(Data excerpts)
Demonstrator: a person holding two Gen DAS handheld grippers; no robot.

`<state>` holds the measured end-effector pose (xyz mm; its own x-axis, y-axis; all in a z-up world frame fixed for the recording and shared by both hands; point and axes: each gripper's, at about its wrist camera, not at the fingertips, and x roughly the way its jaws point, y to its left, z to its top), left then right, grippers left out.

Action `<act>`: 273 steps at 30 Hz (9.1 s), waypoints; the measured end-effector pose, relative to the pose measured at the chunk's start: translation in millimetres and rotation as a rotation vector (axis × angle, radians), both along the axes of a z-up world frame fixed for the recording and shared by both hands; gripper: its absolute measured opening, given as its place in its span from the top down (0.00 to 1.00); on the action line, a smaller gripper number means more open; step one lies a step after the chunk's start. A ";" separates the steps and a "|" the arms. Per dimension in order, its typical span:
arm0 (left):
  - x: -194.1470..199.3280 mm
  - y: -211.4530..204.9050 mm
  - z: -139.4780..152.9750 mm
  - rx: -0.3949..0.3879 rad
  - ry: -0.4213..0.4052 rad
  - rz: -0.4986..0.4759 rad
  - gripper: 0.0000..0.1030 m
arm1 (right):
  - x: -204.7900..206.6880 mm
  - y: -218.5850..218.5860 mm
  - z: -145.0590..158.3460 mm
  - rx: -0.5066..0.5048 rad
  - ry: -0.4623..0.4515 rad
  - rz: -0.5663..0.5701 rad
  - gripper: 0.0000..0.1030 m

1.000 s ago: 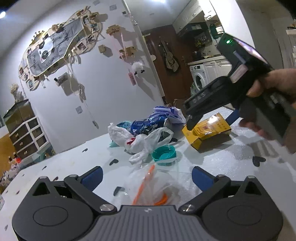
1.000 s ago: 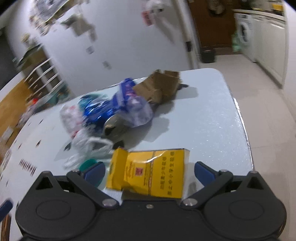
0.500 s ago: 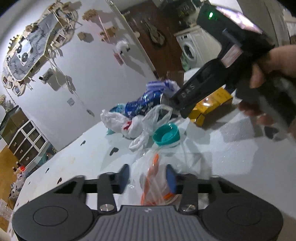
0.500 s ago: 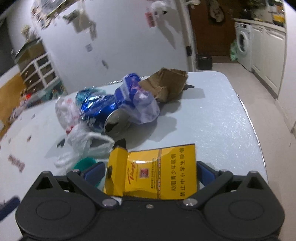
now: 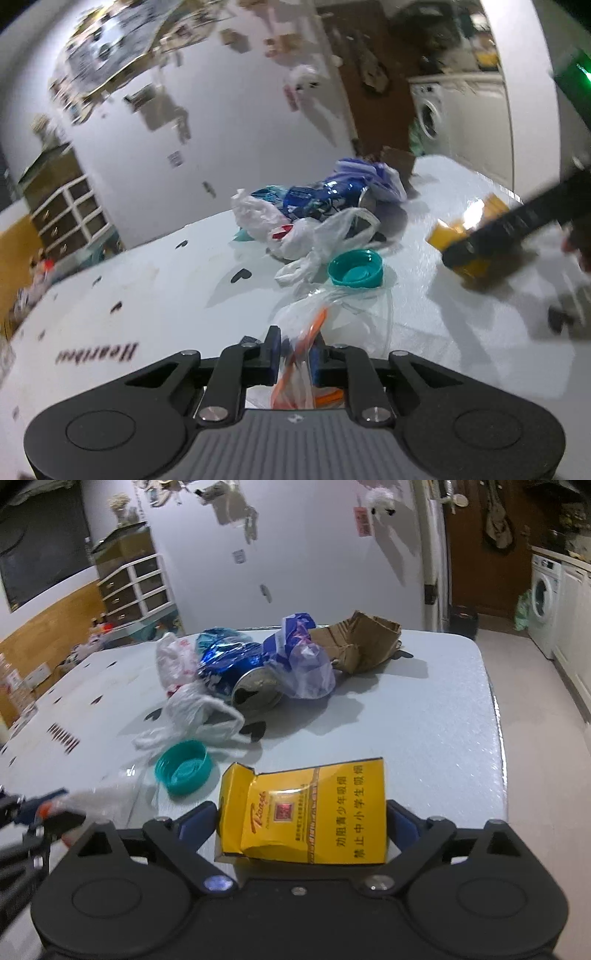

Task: Collect trash
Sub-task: 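Grasp the yellow cigarette pack with the right tool while the left tool grasps the clear plastic bag, then carry the yellow pack and plastic bag with both tools toward the trash bin, then open the left tool over the bin while the right tool releases the yellow pack, then move both tools away from the bin back toward the table, then grasp the teal bottle cap with the right tool while the left tool grasps the white plastic bag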

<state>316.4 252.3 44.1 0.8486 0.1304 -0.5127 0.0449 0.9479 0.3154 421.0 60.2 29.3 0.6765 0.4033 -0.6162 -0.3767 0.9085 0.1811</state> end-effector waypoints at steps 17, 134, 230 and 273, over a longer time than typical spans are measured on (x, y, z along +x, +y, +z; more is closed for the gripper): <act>-55.4 -47.0 22.1 -0.222 -0.084 0.056 0.91 | -79.3 -65.5 31.0 0.031 -0.161 0.026 0.08; 131.3 -399.1 -442.0 -0.481 0.847 -0.192 0.60 | 58.4 -392.9 -368.6 0.009 0.586 -0.413 0.07; -71.1 -338.1 -106.2 -0.370 0.213 -0.188 0.00 | -200.5 -421.0 -105.1 -0.023 -0.078 -0.329 0.00; 5.2 -40.1 83.9 -0.468 -0.182 0.176 0.00 | -133.1 -149.7 31.1 0.187 -0.424 0.132 0.00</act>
<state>321.6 212.2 128.0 0.9152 0.0719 -0.3965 -0.1440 0.9773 -0.1553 287.9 -89.4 60.4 0.7881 0.5803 -0.2054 -0.5627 0.8144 0.1422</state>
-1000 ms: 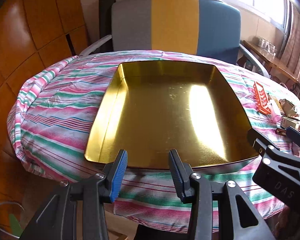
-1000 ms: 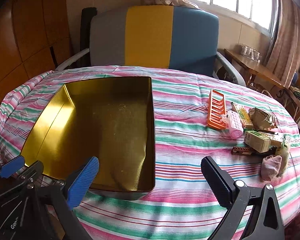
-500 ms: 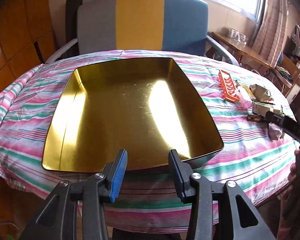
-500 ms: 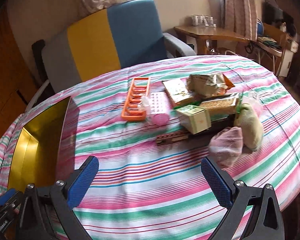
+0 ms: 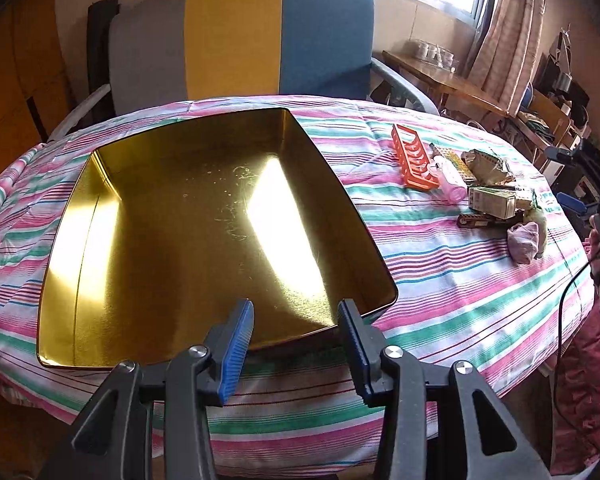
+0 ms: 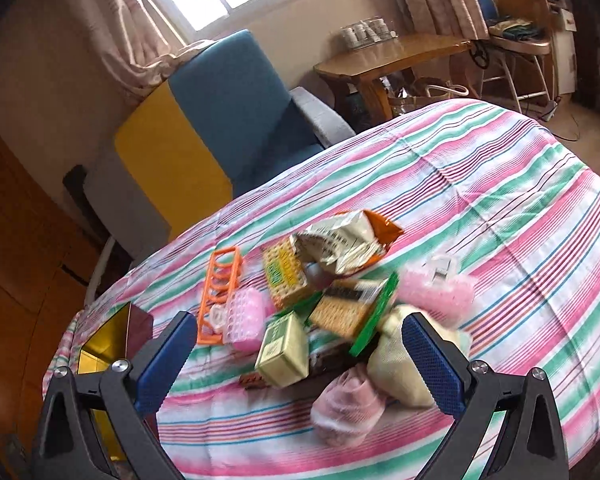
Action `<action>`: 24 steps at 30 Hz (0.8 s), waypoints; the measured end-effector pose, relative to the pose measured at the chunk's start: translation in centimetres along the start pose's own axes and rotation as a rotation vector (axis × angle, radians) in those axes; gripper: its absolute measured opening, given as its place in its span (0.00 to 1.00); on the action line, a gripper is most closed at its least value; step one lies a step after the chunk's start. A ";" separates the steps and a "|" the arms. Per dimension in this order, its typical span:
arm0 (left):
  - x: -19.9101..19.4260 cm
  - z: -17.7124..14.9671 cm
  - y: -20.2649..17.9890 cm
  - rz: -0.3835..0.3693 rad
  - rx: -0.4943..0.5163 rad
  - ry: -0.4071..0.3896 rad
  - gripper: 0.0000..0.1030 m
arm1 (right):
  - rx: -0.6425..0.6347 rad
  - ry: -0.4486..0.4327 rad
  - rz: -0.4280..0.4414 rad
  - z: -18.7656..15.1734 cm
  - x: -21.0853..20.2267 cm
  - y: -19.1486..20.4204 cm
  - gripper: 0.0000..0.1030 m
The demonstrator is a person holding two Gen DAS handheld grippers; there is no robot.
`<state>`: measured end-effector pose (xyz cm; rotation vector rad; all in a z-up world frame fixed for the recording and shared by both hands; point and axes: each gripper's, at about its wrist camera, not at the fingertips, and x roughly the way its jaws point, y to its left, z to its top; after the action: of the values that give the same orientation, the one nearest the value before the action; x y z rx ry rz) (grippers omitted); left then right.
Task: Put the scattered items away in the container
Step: 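Move both tools from the gold tray toward the scattered items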
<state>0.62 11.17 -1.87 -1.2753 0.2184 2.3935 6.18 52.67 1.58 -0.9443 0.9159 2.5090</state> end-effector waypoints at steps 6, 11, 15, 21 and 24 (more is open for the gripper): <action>0.4 0.2 0.0 -0.008 -0.007 0.011 0.48 | 0.020 0.075 0.003 3.1 4.1 -1.4 1.00; 0.5 0.2 0.2 -0.011 -0.014 0.016 0.48 | 0.011 0.178 0.012 3.3 7.7 -1.4 1.00; 0.5 0.1 0.3 -0.020 -0.016 0.018 0.48 | -0.034 0.266 0.032 2.1 9.5 -0.3 1.00; 0.2 0.0 0.2 -0.044 -0.019 0.015 0.48 | -0.144 0.359 0.066 0.0 10.2 2.1 1.00; 0.1 -0.1 0.1 -0.057 -0.021 0.014 0.48 | -0.166 0.434 0.113 -1.6 10.7 3.1 1.00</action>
<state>0.64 11.08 -2.00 -1.2911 0.1601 2.3452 -2.43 49.95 -5.12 -1.5748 0.9074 2.5508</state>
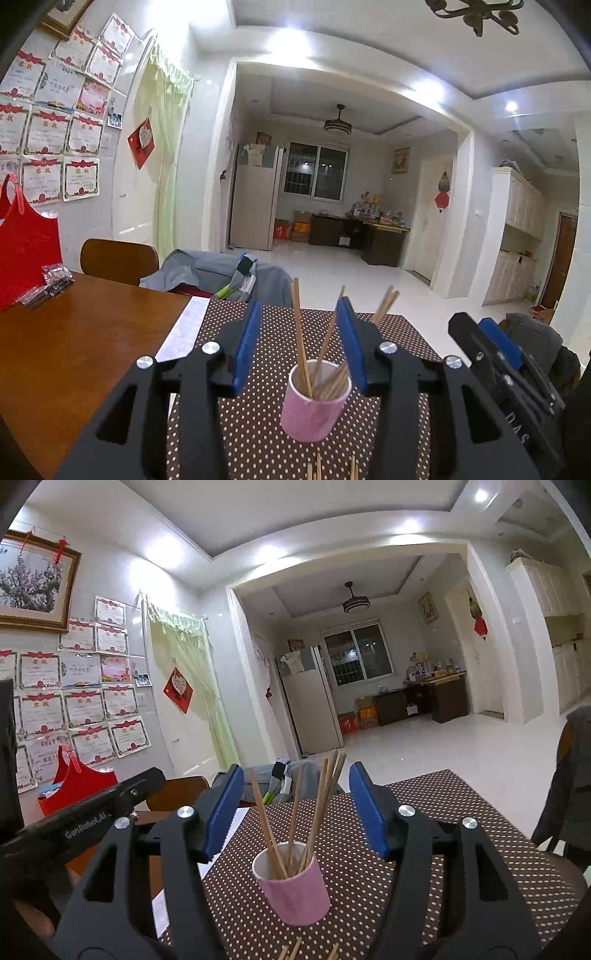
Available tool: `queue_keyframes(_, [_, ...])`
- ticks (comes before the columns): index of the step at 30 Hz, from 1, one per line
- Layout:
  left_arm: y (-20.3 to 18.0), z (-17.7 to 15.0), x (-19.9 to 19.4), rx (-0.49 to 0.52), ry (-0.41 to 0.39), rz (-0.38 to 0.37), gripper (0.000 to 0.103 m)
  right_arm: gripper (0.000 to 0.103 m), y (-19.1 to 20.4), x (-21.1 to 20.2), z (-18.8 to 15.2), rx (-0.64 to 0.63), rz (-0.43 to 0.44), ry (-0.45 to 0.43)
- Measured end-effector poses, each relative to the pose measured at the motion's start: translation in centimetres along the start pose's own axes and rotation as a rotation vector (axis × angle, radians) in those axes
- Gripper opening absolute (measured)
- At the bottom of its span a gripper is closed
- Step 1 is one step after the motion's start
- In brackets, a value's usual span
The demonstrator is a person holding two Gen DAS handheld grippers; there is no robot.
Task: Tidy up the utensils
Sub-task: 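Move both open grippers back down to the chopstick pile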
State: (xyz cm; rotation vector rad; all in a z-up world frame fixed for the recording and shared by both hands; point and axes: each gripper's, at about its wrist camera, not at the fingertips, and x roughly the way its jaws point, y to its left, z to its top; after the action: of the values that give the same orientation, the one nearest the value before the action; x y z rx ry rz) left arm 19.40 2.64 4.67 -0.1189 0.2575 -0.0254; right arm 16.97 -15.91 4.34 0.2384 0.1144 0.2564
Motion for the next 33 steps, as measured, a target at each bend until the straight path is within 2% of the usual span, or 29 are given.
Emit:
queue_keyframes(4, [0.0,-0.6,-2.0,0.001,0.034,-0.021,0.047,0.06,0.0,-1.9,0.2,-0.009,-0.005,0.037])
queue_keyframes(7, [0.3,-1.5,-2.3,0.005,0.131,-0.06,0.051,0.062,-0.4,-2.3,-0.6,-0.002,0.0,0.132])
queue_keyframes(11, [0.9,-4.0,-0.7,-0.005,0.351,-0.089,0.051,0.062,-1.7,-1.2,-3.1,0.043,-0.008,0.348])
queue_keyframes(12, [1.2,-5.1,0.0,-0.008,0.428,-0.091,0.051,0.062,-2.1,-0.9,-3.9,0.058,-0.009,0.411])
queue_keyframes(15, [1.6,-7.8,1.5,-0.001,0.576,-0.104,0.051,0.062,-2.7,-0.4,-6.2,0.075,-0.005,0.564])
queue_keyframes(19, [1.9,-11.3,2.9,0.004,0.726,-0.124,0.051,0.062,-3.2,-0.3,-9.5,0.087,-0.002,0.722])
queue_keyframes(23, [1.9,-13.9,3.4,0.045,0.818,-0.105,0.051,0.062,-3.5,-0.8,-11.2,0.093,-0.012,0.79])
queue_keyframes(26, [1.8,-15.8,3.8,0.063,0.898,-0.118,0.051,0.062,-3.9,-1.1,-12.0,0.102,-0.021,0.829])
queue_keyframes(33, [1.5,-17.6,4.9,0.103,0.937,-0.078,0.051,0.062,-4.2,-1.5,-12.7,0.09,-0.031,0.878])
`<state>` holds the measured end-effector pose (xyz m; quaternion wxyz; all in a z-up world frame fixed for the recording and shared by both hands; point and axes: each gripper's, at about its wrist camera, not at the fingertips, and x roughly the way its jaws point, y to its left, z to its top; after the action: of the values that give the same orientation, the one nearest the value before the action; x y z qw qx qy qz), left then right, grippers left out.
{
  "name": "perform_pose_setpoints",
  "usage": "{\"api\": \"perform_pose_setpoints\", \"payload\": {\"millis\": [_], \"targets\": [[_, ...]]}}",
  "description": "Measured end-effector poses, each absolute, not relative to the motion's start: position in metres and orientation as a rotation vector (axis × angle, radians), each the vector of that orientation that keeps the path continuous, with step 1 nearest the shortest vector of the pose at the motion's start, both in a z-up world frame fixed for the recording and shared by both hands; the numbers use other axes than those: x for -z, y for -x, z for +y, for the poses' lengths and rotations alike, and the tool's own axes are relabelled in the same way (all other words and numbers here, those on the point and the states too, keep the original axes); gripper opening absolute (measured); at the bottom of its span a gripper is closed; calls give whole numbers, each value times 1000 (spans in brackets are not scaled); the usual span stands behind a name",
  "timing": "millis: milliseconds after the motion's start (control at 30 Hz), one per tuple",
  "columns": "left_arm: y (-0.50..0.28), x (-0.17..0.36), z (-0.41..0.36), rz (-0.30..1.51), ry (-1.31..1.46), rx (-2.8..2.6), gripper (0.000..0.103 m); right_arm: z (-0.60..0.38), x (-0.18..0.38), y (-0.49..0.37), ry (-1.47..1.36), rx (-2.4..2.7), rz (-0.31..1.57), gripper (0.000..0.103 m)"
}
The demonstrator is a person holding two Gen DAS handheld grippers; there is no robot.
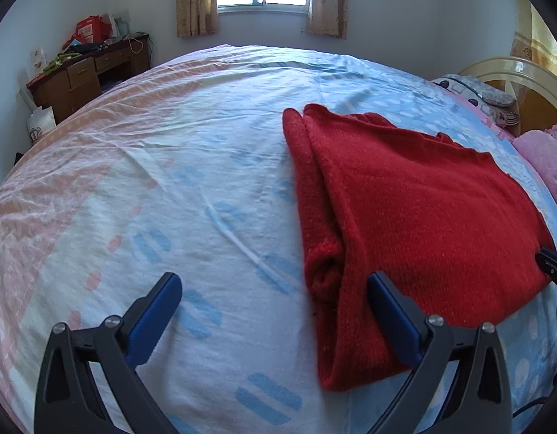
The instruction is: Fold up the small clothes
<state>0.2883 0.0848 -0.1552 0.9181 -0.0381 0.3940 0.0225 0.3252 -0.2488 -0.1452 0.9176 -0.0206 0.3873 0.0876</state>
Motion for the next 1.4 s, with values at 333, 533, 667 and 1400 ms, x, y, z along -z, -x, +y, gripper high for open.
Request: {"api": "perform_pose_setpoints", "payload": {"millis": [333,533,667,1400], "targets": [[-272,143,94,787,28,-31,103,-206,126,-300,136,-191,702,61],[-270,138,114,779,13,-54,103,-171,125,-300,186,-277,704,61],[-272,138,133,783,46,-80,103,-160,128,-299,195,-284,702,61],[-336,141,179,771,361,154,103,-16,142,-257,595,-471,521,61]]}}
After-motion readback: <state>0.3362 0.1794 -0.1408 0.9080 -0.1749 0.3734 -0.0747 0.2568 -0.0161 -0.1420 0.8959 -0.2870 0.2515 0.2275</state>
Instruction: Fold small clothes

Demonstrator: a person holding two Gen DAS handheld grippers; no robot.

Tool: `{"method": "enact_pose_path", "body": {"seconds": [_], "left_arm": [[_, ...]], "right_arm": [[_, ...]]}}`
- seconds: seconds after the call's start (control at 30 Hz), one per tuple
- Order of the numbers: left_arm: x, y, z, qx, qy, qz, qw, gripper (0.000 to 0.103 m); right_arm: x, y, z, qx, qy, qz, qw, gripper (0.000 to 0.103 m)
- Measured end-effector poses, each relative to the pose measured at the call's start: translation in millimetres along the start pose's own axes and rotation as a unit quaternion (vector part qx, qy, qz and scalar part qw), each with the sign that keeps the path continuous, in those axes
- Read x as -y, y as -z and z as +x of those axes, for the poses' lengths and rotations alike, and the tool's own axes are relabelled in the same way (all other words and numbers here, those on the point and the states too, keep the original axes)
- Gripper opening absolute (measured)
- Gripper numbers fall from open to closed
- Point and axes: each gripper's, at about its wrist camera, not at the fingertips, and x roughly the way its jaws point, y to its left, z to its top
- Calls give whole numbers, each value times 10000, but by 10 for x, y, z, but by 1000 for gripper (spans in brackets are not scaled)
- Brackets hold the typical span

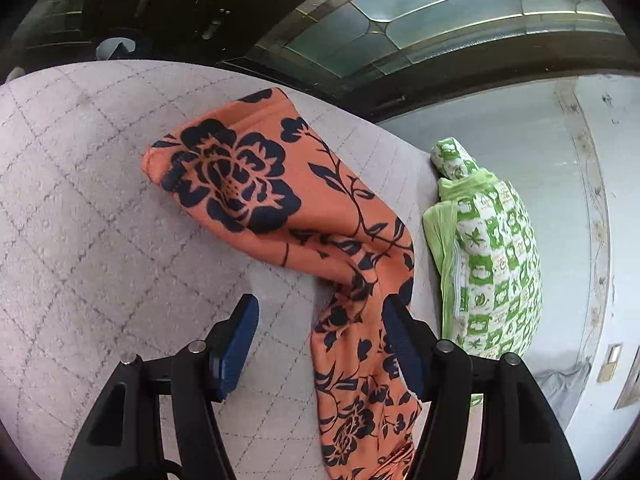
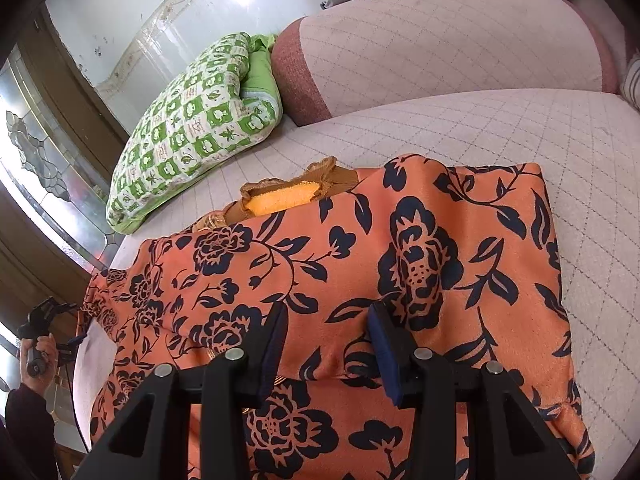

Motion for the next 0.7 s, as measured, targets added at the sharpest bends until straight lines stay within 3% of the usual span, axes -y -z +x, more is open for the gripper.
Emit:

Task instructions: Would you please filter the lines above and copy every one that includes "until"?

Written response:
Motion for the next 33 steps, as measured, a target at each bend until the straight path is within 2% of the usual span, or 29 are given.
Motion for the next 0.7 s, as measured, targets added at the sharpest bends until straight lines stay within 3% of the usual span, axes -y -z +x, more is open for the gripper.

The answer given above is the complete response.